THE JURY'S STILL OUT
There's a mixed record so far on how data from cars are playing out in court. On one hand, there's the case of Elva Diaz of Corona, Calif., who was convicted of involuntary manslaughter while drunk. In 2008, her car struck one driven by an 18-year-old college student, who died. Diaz's public defender appealed her conviction, saying the use of data about her speed and braking contained in the vehicle's black box violated her privacy. Last month, an appeals court upheld the conviction.
But privacy advocates point to a U.S. Supreme Court ruling last year in the case of a Washington, D.C., nightclub owner whose Jeep was monitored for weeks by police who had attached a GPS-based tracking device to it. Based on Antoine Jones' movements, he was convicted on cocaine distribution charges. In overturning Jones' conviction, the high court ruled that police should have obtained a warrant.
Privacy cases could proliferate as technology evolves. Automakers are developing systems that let cars digitally talk to each other or with infrastructure, such as bridges or freeway on-ramps, to avoid accidents.

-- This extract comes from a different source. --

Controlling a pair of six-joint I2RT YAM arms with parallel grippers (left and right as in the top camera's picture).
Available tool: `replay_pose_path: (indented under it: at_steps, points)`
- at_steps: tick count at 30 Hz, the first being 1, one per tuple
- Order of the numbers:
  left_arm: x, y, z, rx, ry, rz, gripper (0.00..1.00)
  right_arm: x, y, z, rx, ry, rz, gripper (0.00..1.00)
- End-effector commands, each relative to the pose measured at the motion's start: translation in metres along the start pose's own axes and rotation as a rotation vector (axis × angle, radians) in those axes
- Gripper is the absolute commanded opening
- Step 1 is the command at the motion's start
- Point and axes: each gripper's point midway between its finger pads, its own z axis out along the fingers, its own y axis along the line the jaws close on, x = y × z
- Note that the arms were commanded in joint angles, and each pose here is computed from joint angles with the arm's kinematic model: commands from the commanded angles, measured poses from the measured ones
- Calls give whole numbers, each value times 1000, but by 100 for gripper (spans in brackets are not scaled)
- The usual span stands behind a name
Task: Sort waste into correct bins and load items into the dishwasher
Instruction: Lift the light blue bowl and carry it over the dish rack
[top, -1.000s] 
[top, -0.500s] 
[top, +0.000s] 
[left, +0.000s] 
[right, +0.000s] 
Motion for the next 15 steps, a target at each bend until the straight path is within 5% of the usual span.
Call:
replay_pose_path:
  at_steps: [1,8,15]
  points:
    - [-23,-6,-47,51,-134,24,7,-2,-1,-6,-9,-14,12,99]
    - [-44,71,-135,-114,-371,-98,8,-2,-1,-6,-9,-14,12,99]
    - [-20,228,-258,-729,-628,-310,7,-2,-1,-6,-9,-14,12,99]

More than 60% of new cars worldwide are expected to have connected capabilities by 2017, up from 11.4% last year, says ABI Research. At the same time, those "connected cars" hold the potential of divulging speed and a variety of data that could be used by law enforcement or others.
Aware of privacy concerns, developers of a proposed nationwide system of connected cars say they are trying to build in safeguards.
"The system will be designed to let drivers stay anonymous, to constantly change designators for any particular vehicle every few minutes in order to make sure no driver can be tracked," says Tom Schaffnit of the Vehicle Infrastructure Integration Coalition, which is organizing automakers for the project.
If a nationwide system goes forward that will connect cars to each other and the highway, Schaffnit says, he is confident privacy concerns will be addressed. It's logical: If the government is going to require connected cars, "then you need to be worried about privacy," he says.